### [Brief]
With nothing added or dropped, output every record below exactly.

### [Supplied data]
--- START ---
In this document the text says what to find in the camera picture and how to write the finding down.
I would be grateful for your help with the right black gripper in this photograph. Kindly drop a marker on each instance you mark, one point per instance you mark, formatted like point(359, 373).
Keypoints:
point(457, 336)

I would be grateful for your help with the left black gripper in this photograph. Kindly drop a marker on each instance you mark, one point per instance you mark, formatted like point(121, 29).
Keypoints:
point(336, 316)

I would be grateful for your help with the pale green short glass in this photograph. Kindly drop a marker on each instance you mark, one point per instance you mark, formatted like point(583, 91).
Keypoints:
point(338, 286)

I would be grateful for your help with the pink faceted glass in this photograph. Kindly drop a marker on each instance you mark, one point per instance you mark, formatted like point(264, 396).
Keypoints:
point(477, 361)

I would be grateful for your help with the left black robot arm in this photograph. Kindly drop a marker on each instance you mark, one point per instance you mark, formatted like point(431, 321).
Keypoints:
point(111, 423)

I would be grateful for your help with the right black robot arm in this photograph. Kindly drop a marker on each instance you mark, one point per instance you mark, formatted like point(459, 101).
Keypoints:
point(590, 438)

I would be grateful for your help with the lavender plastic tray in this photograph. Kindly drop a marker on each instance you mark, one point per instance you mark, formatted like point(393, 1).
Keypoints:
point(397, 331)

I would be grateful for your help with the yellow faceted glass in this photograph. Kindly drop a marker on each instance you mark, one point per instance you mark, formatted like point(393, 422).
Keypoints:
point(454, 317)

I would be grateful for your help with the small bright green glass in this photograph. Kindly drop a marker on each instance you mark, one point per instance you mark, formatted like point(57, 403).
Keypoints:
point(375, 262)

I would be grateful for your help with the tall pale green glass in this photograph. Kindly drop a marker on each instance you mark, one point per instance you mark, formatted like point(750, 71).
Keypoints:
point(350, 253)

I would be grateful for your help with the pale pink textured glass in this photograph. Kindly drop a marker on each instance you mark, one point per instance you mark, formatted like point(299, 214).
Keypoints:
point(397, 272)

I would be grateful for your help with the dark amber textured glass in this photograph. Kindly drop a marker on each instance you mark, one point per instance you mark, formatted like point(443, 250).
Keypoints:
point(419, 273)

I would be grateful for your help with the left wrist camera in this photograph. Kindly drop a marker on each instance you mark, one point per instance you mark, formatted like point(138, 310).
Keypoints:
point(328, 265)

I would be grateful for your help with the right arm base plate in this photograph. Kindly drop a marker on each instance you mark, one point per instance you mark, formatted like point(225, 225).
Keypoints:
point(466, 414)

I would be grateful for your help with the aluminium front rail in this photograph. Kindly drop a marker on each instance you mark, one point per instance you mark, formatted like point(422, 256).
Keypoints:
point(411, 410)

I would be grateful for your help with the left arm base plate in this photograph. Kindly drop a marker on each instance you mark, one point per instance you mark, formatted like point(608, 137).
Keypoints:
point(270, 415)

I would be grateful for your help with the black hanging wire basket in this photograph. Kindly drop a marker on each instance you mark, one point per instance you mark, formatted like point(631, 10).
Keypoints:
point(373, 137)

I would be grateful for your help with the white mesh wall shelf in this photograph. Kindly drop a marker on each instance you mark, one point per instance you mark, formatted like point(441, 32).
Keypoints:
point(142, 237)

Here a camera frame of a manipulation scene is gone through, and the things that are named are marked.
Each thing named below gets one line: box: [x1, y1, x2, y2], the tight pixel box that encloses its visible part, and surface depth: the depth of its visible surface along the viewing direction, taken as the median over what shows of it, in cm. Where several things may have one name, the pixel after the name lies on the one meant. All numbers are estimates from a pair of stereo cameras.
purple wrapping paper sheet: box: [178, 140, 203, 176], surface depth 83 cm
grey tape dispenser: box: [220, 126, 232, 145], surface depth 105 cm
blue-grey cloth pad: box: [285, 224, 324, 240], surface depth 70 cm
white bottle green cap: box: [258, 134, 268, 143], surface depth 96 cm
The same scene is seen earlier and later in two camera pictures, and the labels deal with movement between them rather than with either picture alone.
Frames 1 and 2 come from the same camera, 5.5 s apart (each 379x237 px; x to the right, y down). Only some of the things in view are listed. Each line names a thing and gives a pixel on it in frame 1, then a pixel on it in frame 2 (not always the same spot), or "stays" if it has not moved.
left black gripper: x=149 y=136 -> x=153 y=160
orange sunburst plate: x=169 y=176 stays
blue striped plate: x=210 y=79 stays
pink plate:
--- END ---
### [Response]
In this document the text says what to find in the camera picture and how to write the finding down.
I would be grateful for your help with the right black gripper in this photograph. Kindly drop a marker on each instance you mark, one point per instance you mark, formatted like point(359, 373).
Keypoints:
point(457, 336)

I would be grateful for your help with the left black gripper in this photograph. Kindly drop a marker on each instance you mark, one point per instance you mark, formatted like point(121, 29).
Keypoints:
point(336, 316)

I would be grateful for your help with the pale green short glass in this photograph. Kindly drop a marker on each instance you mark, one point per instance you mark, formatted like point(583, 91).
Keypoints:
point(338, 286)

I would be grateful for your help with the pink faceted glass in this photograph. Kindly drop a marker on each instance you mark, one point per instance you mark, formatted like point(264, 396).
Keypoints:
point(477, 361)

I would be grateful for your help with the left black robot arm in this photograph. Kindly drop a marker on each instance you mark, one point per instance you mark, formatted like point(431, 321).
Keypoints:
point(111, 423)

I would be grateful for your help with the right black robot arm in this photograph. Kindly drop a marker on each instance you mark, one point per instance you mark, formatted like point(459, 101).
Keypoints:
point(590, 438)

I would be grateful for your help with the lavender plastic tray in this photograph. Kindly drop a marker on each instance you mark, one point per instance you mark, formatted like point(393, 1).
Keypoints:
point(397, 331)

I would be grateful for your help with the yellow faceted glass in this photograph. Kindly drop a marker on each instance you mark, one point per instance you mark, formatted like point(393, 422).
Keypoints:
point(454, 317)

I would be grateful for your help with the small bright green glass in this photograph. Kindly drop a marker on each instance you mark, one point per instance you mark, formatted like point(57, 403).
Keypoints:
point(375, 262)

I would be grateful for your help with the tall pale green glass in this photograph. Kindly drop a marker on each instance you mark, one point per instance you mark, formatted like point(750, 71).
Keypoints:
point(350, 253)

I would be grateful for your help with the pale pink textured glass in this photograph. Kindly drop a marker on each instance you mark, one point per instance you mark, formatted like point(299, 214).
Keypoints:
point(397, 272)

I would be grateful for your help with the dark amber textured glass in this photograph. Kindly drop a marker on each instance you mark, one point per instance you mark, formatted like point(443, 250).
Keypoints:
point(419, 273)

I would be grateful for your help with the left wrist camera in this photograph. Kindly drop a marker on each instance you mark, one point per instance you mark, formatted like point(138, 310).
Keypoints:
point(328, 265)

I would be grateful for your help with the right arm base plate in this photograph. Kindly drop a marker on each instance you mark, one point per instance you mark, formatted like point(225, 225).
Keypoints:
point(466, 414)

I would be grateful for your help with the aluminium front rail in this photograph. Kindly drop a marker on each instance you mark, one point per instance you mark, formatted like point(422, 256).
Keypoints:
point(411, 410)

I would be grateful for your help with the left arm base plate in this photograph. Kindly drop a marker on each instance you mark, one point per instance you mark, formatted like point(608, 137).
Keypoints:
point(270, 415)

I would be grateful for your help with the black hanging wire basket in this photograph. Kindly drop a marker on each instance you mark, one point per instance you mark, formatted like point(631, 10).
Keypoints:
point(373, 137)

I would be grateful for your help with the white mesh wall shelf in this photograph. Kindly drop a marker on each instance you mark, one point per instance you mark, formatted like point(441, 32).
Keypoints:
point(142, 237)

Here a camera frame of a manipulation scene is gone through, and the things that are named are marked.
Each thing named below gets one line: box: [x1, y1, x2, y2], the tight pixel box that encloses its visible part, and surface depth: the depth of its visible surface along the viewing direction, taken as the median over what shows of it, in cm. Where several things may have one name, the pixel after the name lies on the one meant. All numbers are estimates from a pair of stereo cameras.
purple wrapping paper sheet: box: [178, 140, 203, 176], surface depth 83 cm
grey tape dispenser: box: [220, 126, 232, 145], surface depth 105 cm
blue-grey cloth pad: box: [285, 224, 324, 240], surface depth 70 cm
white bottle green cap: box: [258, 134, 268, 143], surface depth 96 cm
The same scene is seen earlier and later in two camera pictures, and the labels deal with movement between them rather than with either picture alone.
Frames 1 and 2 come from the same camera, 5.5 s apart (each 379x237 px; x to the right, y down). Only some of the things in view are listed. Each line names a thing and gives a pixel on it in frame 1, then a pixel on it in frame 2 (not always the same spot), or "stays" if it has not moved.
left black gripper: x=149 y=136 -> x=153 y=160
orange sunburst plate: x=169 y=176 stays
blue striped plate: x=210 y=79 stays
pink plate:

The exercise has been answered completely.